TASK STATEMENT: What is the number of lines in this data that contain the word "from"? Give the number alone.

DATA BLOCK:

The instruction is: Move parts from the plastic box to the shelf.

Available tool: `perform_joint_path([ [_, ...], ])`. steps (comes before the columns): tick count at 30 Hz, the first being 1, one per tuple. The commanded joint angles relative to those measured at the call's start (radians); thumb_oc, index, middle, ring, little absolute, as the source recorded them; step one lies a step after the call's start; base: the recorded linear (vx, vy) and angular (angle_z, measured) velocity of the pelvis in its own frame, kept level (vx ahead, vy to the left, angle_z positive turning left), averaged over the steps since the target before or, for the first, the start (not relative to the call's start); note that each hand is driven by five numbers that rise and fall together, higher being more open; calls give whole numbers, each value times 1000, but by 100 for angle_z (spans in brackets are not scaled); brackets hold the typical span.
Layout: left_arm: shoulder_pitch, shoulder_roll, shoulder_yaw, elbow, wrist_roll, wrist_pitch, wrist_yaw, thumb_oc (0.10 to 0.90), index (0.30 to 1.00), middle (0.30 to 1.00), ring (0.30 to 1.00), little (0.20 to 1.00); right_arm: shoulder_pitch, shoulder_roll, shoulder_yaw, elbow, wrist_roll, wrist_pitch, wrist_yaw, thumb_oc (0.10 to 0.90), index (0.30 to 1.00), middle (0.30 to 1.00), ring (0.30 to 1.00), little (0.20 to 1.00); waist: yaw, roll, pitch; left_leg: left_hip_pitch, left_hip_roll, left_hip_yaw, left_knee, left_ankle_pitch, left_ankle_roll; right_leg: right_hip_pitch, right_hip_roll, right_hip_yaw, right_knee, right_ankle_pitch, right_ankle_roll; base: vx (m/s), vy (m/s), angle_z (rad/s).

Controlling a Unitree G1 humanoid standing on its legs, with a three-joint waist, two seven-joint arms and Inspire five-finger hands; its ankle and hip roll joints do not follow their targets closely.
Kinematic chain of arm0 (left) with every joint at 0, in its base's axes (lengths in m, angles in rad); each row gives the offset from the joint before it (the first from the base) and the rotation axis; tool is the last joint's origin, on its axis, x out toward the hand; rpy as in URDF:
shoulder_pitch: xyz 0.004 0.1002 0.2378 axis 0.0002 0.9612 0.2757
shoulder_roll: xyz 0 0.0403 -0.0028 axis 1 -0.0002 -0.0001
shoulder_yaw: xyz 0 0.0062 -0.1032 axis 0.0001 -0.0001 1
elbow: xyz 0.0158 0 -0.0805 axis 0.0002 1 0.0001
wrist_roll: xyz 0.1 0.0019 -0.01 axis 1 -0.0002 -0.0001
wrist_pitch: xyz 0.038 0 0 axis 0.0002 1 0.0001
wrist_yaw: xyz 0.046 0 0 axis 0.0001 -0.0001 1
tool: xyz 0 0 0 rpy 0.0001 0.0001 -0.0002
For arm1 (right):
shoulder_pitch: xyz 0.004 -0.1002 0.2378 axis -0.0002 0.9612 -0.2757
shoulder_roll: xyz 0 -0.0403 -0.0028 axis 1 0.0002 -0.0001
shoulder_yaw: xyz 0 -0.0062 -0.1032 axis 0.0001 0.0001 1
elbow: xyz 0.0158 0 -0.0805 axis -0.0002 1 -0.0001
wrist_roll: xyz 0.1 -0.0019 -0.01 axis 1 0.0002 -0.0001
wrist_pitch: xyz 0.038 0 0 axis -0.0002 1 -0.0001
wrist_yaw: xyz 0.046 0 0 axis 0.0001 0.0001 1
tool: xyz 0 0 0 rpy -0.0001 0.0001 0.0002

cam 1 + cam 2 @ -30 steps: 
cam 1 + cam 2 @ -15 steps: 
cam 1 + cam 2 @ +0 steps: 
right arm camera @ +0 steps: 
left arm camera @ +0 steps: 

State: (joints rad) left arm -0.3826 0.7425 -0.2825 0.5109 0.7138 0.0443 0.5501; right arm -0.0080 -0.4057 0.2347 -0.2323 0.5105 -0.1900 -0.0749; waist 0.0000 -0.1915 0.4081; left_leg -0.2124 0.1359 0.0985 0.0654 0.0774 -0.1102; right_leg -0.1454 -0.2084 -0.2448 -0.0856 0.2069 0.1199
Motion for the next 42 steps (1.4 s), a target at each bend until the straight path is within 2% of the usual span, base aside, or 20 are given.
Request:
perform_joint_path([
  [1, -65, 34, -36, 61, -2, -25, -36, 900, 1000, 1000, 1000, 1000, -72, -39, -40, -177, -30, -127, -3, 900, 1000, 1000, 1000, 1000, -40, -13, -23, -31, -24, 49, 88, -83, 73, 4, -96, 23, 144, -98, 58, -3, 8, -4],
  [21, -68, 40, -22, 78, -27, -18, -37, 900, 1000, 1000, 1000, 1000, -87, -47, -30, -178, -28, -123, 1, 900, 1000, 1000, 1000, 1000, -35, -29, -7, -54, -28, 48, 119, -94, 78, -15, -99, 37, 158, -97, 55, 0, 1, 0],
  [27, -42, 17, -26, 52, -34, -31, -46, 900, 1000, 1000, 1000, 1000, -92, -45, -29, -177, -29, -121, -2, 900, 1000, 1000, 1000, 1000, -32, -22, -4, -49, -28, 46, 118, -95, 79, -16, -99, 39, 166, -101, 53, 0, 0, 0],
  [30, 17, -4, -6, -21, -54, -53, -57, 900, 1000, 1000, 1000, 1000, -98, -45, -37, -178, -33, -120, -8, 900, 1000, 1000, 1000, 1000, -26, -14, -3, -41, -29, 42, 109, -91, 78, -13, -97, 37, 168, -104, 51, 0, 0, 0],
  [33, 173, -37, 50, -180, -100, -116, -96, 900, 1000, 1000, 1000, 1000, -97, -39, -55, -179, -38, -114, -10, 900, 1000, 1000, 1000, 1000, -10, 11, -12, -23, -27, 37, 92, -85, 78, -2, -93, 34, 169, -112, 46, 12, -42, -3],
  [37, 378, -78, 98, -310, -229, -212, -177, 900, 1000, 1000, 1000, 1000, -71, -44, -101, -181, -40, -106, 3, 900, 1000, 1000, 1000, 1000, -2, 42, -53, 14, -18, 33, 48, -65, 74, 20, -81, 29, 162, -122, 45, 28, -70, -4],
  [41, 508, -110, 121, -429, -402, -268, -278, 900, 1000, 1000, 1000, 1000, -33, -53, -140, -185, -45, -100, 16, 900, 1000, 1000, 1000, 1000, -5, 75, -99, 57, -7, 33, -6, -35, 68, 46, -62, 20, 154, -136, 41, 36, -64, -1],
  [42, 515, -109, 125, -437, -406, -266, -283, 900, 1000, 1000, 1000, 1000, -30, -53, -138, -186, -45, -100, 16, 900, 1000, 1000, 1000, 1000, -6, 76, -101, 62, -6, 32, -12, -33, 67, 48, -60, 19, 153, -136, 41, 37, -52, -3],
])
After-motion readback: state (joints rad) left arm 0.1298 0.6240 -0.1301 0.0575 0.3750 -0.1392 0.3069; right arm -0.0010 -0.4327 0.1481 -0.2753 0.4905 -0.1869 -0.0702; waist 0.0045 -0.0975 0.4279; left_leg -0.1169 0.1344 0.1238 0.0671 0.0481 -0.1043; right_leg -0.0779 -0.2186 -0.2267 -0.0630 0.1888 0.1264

RESPONSE: 2